Author Question: A friend tells you that he thinks that the salesmen who work at Apple stores are paid very low ... (Read 108 times)

lak

  • Hero Member
  • *****
  • Posts: 546
A friend tells you that he thinks that the salesmen who work at Apple stores are paid very low wages, given their productivity.
 
  Dividing Apple's revenues by the total number of employees shows that each employee contributed to an average of 473,000 in revenues in 2011 . But, most of Apple's sales staff are paid about 25,000 a year. What is the flaw, if any, in your friend's reasoning?

Question 2

Explain the underlying assumptions of the price leadership model. What conclusions can be made about the price charged and the output produced in an industry that has a dominant price leader?
 
  What will be an ideal response?



Related Topics

Need homework help now?

Ask unlimited questions for free

Ask a Question
Marked as best answer by a Subject Expert

Kjones0604

  • Sr. Member
  • ****
  • Posts: 327
Answer to Question 1

Your friend is incorrect because the wage that is paid to labor does not depend on the average revenue per employee. In a competitive market, the wage that is paid to a worker will be equal to the value of his marginal product, not the average contribution of all employees in the firm. Apple sales people might be willing to work for a low wage because they enjoy working with technology; that is, the low wages reflect a compensating differential. Combined with the fact that the job is not likely to require a high level of skills or specialized training, the firm can afford to pay wages that are considered low.
See http://www.nytimes.com/2012/06/24/business/apple-store-workers-loyal-but-short-on-pay.html?pagewanted=all

Answer to Question 2

The assumptions are: the industry is made up of one large firm and a number of smaller, competitive firms; the dominant firm maximizes profit subject to the constraint of market demand and subject to the behavior of smaller, competitive firms; and the dominant firm allows the smaller firms to sell all they want to at the price that the leader has set. The price charged and the output produced is between the price set by the perfectly competitive and the monopoly solutions.




lak

  • Member
  • Posts: 546
Reply 2 on: Jun 29, 2018
Wow, this really help


marict

  • Member
  • Posts: 304
Reply 3 on: Yesterday
:D TYSM

 

Did you know?

Barbituric acid, the base material of barbiturates, was first synthesized in 1863 by Adolph von Bayer.
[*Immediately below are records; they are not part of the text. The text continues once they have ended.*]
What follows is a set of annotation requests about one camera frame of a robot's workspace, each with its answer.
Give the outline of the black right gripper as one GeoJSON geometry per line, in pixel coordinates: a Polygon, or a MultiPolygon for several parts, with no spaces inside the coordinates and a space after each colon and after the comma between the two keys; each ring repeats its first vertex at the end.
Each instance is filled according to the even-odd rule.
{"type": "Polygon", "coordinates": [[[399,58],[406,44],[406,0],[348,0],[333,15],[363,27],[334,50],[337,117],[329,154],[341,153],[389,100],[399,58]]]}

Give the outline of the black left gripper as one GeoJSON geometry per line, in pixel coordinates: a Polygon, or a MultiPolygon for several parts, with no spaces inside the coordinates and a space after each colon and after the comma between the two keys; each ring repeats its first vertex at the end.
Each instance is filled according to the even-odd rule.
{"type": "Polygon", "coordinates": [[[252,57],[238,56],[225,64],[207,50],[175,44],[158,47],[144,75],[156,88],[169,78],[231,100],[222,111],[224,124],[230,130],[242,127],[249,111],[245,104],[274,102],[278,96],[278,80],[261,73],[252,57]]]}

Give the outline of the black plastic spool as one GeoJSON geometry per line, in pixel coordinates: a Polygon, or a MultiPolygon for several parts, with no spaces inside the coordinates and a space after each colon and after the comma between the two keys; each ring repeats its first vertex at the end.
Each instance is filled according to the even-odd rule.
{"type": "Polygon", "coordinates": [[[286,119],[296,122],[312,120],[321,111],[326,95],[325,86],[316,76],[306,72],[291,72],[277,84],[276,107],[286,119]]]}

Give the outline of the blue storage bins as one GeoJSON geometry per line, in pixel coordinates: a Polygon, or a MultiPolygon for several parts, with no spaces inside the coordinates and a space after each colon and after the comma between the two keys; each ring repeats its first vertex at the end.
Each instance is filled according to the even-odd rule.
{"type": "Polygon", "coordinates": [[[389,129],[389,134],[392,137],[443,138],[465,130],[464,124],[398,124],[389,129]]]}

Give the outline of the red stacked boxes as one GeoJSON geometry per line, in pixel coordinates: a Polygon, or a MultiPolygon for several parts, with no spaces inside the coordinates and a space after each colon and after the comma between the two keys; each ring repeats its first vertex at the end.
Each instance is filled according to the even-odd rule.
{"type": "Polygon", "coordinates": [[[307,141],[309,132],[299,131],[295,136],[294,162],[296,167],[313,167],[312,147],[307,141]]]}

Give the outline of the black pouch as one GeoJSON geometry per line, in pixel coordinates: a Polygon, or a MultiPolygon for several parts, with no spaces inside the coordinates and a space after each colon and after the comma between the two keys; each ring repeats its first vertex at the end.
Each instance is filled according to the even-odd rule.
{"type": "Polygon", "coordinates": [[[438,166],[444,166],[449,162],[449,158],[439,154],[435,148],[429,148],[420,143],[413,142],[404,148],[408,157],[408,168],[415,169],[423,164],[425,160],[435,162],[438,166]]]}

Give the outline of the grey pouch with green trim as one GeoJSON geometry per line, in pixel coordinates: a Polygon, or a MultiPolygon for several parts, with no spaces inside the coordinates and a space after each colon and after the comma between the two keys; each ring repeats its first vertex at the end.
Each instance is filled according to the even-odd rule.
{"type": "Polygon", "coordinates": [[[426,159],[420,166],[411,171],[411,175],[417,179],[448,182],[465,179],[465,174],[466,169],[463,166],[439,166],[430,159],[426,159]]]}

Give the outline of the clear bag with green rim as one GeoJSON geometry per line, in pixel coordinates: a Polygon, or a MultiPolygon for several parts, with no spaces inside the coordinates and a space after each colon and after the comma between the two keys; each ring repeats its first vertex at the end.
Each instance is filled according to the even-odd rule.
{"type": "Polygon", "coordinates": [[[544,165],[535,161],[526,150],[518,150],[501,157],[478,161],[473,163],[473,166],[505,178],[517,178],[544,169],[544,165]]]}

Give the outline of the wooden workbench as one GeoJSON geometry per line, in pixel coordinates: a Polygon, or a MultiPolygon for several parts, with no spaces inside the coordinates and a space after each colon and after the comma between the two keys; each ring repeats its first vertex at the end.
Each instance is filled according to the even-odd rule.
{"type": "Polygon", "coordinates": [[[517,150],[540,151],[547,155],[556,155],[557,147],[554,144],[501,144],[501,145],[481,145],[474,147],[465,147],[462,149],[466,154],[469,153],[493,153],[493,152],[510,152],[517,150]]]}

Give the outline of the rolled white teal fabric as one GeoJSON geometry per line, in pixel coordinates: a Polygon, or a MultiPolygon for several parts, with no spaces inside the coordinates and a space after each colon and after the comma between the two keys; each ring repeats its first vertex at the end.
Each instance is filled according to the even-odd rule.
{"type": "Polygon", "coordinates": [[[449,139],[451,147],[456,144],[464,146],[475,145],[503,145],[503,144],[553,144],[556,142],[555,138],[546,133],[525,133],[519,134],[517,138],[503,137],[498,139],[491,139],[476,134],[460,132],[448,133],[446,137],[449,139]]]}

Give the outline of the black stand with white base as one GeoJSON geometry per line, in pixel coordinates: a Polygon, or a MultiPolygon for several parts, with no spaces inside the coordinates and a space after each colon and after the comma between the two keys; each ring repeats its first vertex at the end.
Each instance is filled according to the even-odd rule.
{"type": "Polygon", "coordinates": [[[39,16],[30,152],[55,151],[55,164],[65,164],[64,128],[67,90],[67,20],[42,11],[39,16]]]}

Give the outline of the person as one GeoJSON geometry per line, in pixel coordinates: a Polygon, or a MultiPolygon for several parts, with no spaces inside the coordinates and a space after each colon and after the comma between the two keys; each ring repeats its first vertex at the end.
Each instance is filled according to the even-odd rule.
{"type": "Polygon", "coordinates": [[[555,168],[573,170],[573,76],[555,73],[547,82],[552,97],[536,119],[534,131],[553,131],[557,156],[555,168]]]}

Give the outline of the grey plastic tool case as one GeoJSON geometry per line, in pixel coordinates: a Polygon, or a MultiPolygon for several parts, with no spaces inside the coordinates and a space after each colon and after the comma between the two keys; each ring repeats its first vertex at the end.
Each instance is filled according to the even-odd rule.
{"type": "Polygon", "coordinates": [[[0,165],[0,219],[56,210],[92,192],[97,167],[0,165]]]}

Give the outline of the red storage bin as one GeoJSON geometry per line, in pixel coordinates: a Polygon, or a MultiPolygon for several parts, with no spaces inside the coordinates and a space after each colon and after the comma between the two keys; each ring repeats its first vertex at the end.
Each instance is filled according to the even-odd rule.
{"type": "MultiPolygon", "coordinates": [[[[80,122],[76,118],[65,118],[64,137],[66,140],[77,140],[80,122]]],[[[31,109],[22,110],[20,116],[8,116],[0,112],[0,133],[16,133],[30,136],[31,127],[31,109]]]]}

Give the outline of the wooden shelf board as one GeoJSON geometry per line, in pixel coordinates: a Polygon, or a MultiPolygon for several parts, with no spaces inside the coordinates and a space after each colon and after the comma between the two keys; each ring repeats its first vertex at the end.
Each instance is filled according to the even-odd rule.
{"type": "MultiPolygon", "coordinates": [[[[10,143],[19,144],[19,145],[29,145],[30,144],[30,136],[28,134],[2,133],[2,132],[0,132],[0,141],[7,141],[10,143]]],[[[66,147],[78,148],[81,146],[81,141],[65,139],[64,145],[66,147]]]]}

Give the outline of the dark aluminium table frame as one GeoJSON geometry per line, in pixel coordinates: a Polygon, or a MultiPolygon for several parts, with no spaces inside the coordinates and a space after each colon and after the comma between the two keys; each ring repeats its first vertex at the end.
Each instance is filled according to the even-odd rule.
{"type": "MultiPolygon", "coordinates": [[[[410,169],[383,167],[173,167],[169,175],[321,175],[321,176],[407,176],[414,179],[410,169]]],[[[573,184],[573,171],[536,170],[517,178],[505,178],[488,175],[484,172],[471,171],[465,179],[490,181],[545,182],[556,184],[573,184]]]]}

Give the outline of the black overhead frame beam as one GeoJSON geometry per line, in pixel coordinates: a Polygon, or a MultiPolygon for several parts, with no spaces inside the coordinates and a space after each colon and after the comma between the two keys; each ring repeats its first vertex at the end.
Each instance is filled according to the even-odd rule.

His company later went on to synthesize aspirin for the first time, and Bayer aspirin is still a popular brand today.

Did you know?

Many of the drugs used by neuroscientists are derived from toxic plants and venomous animals (such as snakes, spiders, snails, and puffer fish).

Did you know?

In Eastern Europe and Russia, interferon is administered intranasally in varied doses for the common cold and influenza. It is claimed that this treatment can lower the risk of infection by as much as 60–70%.

Did you know?

More than 150,000 Americans killed by cardiovascular disease are younger than the age of 65 years.

Did you know?

Sperm cells are so tiny that 400 to 500 million (400,000,000–500,000,000) of them fit onto 1 tsp.